Data excerpts
☆ ☆ ☆ ☆ ☆ ☆ ☆
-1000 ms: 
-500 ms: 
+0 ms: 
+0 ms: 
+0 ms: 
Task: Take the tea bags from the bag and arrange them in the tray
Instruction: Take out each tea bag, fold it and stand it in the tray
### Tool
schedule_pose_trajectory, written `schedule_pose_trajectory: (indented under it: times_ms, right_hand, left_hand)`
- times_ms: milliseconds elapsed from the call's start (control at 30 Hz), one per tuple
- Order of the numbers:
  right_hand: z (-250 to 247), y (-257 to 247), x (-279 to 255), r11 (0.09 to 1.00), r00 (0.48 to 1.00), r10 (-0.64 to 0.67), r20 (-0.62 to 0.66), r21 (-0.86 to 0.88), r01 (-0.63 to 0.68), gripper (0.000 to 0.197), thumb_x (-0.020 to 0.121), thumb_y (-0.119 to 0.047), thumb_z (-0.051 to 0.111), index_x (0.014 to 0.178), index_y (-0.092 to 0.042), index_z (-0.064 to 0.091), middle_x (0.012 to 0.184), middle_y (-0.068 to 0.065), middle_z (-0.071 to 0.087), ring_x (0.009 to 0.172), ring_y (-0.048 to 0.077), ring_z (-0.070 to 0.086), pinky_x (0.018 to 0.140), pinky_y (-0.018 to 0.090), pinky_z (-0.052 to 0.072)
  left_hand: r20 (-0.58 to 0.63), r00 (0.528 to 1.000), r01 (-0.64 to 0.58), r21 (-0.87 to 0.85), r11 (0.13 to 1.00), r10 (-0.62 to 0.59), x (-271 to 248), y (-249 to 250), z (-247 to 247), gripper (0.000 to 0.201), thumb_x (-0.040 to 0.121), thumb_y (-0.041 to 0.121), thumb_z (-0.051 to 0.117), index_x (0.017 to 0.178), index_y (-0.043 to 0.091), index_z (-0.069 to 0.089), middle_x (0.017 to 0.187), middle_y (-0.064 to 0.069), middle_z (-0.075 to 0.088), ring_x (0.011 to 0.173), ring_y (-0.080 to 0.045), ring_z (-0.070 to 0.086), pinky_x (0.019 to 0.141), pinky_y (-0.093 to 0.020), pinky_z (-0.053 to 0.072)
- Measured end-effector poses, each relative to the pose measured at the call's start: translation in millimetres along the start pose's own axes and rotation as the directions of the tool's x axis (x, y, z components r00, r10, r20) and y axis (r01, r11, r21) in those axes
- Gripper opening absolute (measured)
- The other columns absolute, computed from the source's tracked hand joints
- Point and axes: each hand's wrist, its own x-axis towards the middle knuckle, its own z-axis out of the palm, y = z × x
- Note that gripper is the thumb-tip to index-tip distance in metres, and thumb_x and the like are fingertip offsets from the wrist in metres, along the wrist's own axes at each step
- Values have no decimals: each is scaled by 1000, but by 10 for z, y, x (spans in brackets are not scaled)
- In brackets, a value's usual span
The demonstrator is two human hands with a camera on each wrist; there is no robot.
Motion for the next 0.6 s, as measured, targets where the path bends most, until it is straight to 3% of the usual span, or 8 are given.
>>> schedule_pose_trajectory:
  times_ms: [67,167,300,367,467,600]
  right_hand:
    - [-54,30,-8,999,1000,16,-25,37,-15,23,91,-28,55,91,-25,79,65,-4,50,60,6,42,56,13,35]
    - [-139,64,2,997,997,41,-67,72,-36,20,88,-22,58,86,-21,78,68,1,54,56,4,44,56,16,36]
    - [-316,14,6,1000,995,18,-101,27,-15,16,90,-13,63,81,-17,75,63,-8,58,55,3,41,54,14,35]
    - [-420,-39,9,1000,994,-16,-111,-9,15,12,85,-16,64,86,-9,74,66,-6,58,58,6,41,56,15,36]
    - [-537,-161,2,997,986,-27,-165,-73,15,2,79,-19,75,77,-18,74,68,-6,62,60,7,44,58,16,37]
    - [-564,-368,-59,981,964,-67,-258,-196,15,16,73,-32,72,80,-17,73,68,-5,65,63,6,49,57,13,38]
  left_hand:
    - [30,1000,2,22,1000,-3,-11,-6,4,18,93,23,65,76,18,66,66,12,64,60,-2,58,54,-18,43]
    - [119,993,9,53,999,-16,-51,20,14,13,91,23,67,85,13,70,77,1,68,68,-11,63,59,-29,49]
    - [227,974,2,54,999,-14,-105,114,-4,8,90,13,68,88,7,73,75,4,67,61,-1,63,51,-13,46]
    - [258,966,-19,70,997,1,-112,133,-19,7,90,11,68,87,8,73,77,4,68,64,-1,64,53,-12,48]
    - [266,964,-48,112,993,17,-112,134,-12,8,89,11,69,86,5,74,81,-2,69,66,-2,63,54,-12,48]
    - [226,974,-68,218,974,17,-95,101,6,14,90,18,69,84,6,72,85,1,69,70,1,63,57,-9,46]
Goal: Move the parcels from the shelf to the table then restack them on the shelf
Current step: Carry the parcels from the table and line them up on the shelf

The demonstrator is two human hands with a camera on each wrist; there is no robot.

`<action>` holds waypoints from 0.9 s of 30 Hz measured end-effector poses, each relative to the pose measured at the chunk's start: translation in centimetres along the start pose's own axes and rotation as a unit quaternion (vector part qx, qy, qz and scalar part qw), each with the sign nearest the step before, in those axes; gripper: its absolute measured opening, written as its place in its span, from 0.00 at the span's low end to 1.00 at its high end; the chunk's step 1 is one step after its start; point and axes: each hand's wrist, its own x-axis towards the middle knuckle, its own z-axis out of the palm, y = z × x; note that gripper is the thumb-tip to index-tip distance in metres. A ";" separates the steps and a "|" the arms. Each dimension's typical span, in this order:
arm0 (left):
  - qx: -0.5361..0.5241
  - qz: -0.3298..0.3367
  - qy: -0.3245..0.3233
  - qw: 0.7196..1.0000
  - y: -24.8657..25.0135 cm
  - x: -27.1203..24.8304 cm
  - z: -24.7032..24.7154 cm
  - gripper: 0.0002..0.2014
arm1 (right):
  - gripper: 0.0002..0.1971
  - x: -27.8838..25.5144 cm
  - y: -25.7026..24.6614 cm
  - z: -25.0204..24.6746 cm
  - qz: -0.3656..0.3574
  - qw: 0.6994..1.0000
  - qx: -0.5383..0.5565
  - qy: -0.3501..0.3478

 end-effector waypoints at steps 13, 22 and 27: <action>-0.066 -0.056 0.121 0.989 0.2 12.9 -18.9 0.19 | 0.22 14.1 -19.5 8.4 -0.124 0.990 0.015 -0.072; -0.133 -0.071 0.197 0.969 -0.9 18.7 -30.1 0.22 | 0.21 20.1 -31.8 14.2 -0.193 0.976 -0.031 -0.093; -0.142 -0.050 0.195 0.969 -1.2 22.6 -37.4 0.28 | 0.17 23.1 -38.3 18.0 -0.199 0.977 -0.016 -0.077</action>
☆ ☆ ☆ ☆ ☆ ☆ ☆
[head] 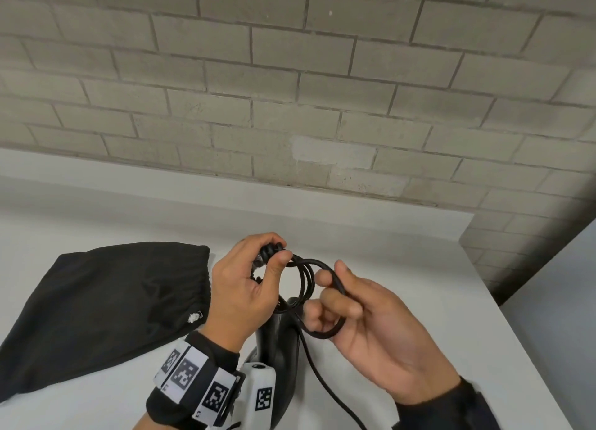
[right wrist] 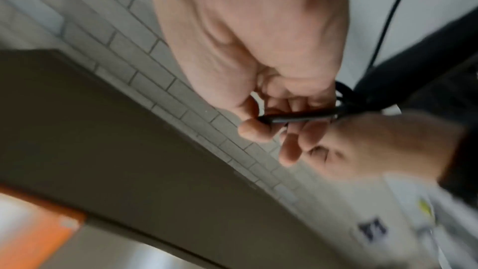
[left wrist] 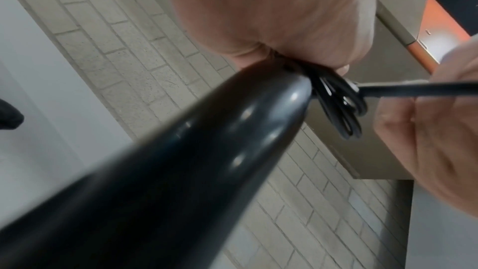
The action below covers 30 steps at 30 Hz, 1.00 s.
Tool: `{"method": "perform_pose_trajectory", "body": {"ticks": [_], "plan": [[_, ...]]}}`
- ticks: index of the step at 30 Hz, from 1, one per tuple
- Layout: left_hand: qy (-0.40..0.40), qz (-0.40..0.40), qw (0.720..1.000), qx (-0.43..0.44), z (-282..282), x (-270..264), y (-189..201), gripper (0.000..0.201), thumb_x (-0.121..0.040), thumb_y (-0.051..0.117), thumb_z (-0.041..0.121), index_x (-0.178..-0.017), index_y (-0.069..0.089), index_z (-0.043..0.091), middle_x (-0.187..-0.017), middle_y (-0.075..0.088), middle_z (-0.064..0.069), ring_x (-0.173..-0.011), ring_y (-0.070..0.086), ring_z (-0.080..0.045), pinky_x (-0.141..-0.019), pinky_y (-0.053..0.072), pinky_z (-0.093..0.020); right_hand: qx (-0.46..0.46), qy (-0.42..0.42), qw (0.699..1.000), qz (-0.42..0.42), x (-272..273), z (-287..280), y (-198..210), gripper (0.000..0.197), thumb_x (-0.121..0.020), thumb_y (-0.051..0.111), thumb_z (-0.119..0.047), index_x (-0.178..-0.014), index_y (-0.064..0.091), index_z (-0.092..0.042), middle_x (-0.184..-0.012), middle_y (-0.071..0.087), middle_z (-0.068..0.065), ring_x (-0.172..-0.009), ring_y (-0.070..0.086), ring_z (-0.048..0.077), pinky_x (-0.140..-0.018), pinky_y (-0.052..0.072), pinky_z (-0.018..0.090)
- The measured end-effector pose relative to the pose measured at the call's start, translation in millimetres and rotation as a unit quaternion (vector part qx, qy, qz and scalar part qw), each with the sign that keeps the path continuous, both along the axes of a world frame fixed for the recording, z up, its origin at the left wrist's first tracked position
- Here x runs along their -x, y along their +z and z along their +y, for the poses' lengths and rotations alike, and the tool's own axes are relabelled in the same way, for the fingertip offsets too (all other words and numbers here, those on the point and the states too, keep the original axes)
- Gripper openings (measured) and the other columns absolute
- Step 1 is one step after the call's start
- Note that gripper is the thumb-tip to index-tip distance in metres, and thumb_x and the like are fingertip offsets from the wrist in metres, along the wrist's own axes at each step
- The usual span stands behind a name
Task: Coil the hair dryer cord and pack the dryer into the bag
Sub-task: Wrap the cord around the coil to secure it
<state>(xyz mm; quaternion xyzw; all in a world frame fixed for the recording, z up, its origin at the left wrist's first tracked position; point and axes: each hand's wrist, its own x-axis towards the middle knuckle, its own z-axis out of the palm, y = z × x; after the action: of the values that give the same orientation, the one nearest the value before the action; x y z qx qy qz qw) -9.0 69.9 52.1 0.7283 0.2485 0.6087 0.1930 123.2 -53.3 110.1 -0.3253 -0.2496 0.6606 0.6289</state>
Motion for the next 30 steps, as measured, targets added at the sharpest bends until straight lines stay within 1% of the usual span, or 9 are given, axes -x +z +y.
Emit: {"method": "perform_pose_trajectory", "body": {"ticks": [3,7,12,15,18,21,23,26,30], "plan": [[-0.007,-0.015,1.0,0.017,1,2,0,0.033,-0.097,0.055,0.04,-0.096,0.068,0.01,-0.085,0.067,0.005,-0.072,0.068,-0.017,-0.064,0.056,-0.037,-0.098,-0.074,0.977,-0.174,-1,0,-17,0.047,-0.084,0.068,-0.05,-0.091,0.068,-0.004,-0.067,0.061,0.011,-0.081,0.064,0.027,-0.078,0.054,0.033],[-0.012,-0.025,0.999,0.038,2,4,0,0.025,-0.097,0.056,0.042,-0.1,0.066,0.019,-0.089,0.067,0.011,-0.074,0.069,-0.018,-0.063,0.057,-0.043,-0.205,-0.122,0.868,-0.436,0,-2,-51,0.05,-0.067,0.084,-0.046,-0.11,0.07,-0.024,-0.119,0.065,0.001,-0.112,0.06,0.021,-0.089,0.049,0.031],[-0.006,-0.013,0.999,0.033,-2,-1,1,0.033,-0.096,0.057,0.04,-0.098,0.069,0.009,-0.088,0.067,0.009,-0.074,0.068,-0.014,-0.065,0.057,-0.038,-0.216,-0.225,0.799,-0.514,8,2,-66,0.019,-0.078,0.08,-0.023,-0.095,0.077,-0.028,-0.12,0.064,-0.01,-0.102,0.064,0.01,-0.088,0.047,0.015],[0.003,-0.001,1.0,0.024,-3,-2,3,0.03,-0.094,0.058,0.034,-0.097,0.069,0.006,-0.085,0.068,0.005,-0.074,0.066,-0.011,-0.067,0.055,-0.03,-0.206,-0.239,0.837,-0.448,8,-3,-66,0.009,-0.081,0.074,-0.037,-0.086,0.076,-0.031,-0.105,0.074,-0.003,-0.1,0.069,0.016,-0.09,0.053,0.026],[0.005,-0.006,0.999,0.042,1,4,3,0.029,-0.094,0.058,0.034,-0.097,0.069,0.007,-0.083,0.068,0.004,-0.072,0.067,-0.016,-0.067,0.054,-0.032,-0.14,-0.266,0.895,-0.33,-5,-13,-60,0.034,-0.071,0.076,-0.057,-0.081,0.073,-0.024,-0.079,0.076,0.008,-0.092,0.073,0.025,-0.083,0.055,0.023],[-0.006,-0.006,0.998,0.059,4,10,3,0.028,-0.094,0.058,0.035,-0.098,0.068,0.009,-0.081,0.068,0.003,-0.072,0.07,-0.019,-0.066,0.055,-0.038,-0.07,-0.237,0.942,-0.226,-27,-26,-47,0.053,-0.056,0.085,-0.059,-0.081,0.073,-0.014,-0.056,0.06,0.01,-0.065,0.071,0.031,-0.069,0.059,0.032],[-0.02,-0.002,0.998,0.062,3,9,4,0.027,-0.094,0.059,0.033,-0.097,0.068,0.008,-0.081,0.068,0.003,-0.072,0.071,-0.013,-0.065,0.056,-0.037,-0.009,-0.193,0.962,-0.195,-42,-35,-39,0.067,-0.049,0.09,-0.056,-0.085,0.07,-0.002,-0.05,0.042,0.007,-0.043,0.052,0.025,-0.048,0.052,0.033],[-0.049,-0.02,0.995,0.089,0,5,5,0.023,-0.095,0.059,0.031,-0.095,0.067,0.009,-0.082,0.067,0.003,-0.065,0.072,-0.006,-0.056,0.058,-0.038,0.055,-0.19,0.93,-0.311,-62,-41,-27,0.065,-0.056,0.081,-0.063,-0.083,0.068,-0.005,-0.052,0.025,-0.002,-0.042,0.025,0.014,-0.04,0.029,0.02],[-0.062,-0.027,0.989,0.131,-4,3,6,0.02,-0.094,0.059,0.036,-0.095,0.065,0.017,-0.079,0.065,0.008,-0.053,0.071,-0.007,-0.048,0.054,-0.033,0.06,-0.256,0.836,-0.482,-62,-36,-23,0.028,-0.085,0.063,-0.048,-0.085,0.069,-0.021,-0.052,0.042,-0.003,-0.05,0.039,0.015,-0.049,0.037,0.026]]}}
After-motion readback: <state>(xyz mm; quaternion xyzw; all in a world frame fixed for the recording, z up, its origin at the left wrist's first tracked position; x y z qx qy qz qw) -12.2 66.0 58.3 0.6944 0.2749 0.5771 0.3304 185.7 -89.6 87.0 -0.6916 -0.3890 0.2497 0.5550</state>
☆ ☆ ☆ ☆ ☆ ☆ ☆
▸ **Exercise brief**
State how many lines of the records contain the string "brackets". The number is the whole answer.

▸ **Answer to the problem**
2